Les avantages du projet… et ses contraintes

Selon Slim Hedi Chkili, expert en stratégie et marketing bancaire, la Banque postale s’inscrit dans une volonté plus large de renforcer l’inclusion financière et de moderniser les infrastructures financières en Tunisie. Son objectif est d’offrir des services bancaires de base tels que comptes courants, prêts et services de transfert. Elle présente plusieurs avantages en termes d’inclusion financière, d’accessibilité, de réduction des coûts, de soutien à l’économie locale et de modernisation des services postaux.

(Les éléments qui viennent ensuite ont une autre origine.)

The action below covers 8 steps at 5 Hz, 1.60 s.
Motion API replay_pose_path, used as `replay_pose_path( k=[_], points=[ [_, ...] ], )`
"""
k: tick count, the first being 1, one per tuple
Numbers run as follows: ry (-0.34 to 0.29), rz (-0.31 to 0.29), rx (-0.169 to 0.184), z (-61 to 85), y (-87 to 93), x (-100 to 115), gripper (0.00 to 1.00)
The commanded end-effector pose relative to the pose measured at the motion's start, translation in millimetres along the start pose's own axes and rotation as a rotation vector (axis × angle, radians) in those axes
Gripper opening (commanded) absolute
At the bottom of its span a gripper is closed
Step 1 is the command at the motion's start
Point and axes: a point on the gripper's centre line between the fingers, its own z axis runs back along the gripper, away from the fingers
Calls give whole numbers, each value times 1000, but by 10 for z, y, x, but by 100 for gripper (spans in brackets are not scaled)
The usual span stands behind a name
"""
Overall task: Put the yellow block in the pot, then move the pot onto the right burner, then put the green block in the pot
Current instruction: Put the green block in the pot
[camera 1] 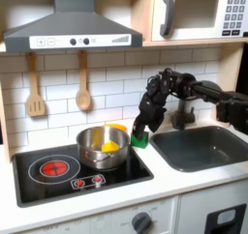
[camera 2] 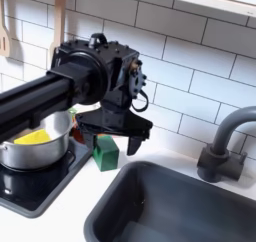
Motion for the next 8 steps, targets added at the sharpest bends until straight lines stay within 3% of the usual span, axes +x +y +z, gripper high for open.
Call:
replay_pose_path(
  k=[1,3,4,5,6,7,8],
  points=[
    [6,0,-5,0,6,-12,100],
    [37,2,-27,-60,-9,-55,100],
    [8,4,-23,37,3,-12,100],
    [31,12,-33,-22,-25,-64,100],
    [42,35,0,-81,-23,-69,100],
    [19,100,-8,-61,0,-25,100],
    [35,98,-6,-76,18,-53,100]
  ],
)
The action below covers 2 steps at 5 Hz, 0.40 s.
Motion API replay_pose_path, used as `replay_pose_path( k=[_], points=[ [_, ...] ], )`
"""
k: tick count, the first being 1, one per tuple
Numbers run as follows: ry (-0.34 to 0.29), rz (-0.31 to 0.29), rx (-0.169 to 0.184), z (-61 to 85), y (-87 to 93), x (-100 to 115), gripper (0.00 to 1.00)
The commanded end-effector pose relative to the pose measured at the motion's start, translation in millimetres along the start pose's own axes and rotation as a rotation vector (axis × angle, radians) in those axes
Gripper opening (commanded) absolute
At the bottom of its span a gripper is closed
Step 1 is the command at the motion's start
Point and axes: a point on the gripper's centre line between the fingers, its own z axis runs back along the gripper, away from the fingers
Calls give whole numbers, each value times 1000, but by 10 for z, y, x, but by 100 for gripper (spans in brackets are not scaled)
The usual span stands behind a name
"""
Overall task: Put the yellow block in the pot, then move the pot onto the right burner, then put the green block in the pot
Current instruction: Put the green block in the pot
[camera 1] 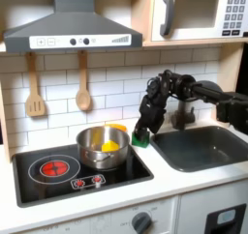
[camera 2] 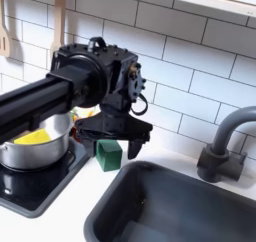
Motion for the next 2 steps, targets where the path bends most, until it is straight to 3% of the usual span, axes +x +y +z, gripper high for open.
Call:
replay_pose_path(
  k=[1,2],
  points=[
    [27,19,10,-78,48,-34,100],
    [41,50,25,-157,114,-15,100]
  ],
)
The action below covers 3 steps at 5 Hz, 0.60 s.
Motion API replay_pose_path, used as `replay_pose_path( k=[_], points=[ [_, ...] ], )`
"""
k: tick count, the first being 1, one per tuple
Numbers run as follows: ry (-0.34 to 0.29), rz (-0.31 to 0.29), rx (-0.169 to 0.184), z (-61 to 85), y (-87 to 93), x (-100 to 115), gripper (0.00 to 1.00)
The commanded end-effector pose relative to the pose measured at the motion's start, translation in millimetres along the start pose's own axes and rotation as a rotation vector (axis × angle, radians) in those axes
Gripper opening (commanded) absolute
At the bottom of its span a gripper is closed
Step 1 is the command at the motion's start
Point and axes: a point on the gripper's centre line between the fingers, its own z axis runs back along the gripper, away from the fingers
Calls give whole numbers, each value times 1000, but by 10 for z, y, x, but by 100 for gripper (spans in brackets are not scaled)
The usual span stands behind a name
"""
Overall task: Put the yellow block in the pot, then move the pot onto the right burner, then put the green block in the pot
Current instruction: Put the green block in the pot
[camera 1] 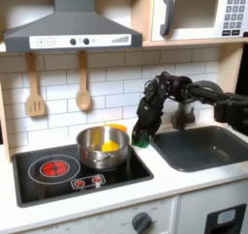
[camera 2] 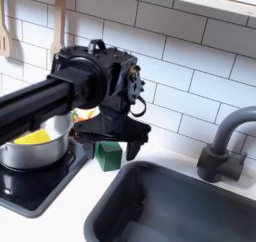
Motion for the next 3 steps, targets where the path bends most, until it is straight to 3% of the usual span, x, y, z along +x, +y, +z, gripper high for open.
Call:
replay_pose_path(
  k=[1,2,3],
  points=[
    [29,41,12,-133,80,6,100],
    [24,39,1,-123,54,25,100],
    [44,34,2,-205,60,-2,100]
  ],
)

D’après lui, la réussite de ce projet nécessite de relever plusieurs défis. Sur le plan des infrastructures et de la technologie, bien que nombreux, les bureaux de poste  devront être modernisés pour offrir des services bancaires sécurisés et adaptés aux normes actuelles. En termes de formation, le personnel devra être préparé à ces nouvelles missions, ce qui implique un investissement en temps et en ressources.

Pour se démarquer dans un marché concurrentiel, la banque postale devra également se différencier des banques traditionnelles. Par ailleurs, la perception publique des services bancaires postaux peut varier, rendant nécessaires des campagnes de sensibilisation pour renforcer la confiance des clients, ajoute-t-il.

«En résumé, la Banque postale a le potentiel de transformer le paysage financier tunisien en offrant des services essentiels à une plus large part de la population. Cependant, elle devra surmonter des obstacles liés à l’infrastructure, à la formation, à la régulation et à la concurrence. Cela exigera une collaboration étroite entre la Poste tunisienne, les pouvoirs publics, la Banque centrale, les partenaires financiers internationaux, ainsi que les consultants et experts en services financiers et technologiques».

Des défis à relever pour sa mise en œuvre

Selon notre expert, plusieurs obstacles peuvent freiner la mise en œuvre et le succès de ce projet. Les bureaux de poste devront être rénovés pour intégrer des services bancaires modernes, notamment via la mise à jour des systèmes informatiques, l’amélioration de la connectivité et la sécurisation des transactions.

Le développement des solutions numériques nécessitera également des investissements importants en technologie et cybersécurité. Le respect des réglementations financières locales et internationales représente un autre défi majeur, demandant une vigilance constante pour se conformer aux exigences des organes de supervision.

En termes de concurrence, les banques traditionnelles restent très attractives grâce à leurs services sophistiqués et leur expérience, ce qui pourrait limiter l’adoption des services postaux. Sensibiliser la clientèle potentielle aux avantages des services bancaires postaux et encourager leur adoption nécessiteront des campagnes d’information ciblées.

En surmontant ces obstacles grâce à une stratégie réfléchie, des investissements adaptés et une gestion efficace, la banque postale pourrait devenir un acteur clé de l’inclusion financière en Tunisie, conclut-il.

Il convient de souligner que le député Mohamed Zied Maher a déclaré, ce jeudi sur les ondes de la RTCI, que cette initiative vise à étendre l’accès aux services bancaires à l’ensemble des catégories de la population financièrement marginalisées, en particulier les familles et les individus à faible revenu.

Elle ambitionne également de proposer des prestations accessibles, à des tarifs préférentiels, voire symboliques. Il s’agit d’un véritable service bancaire de proximité, inscrit dans une logique d’inclusion financière des franges exclues du système traditionnel.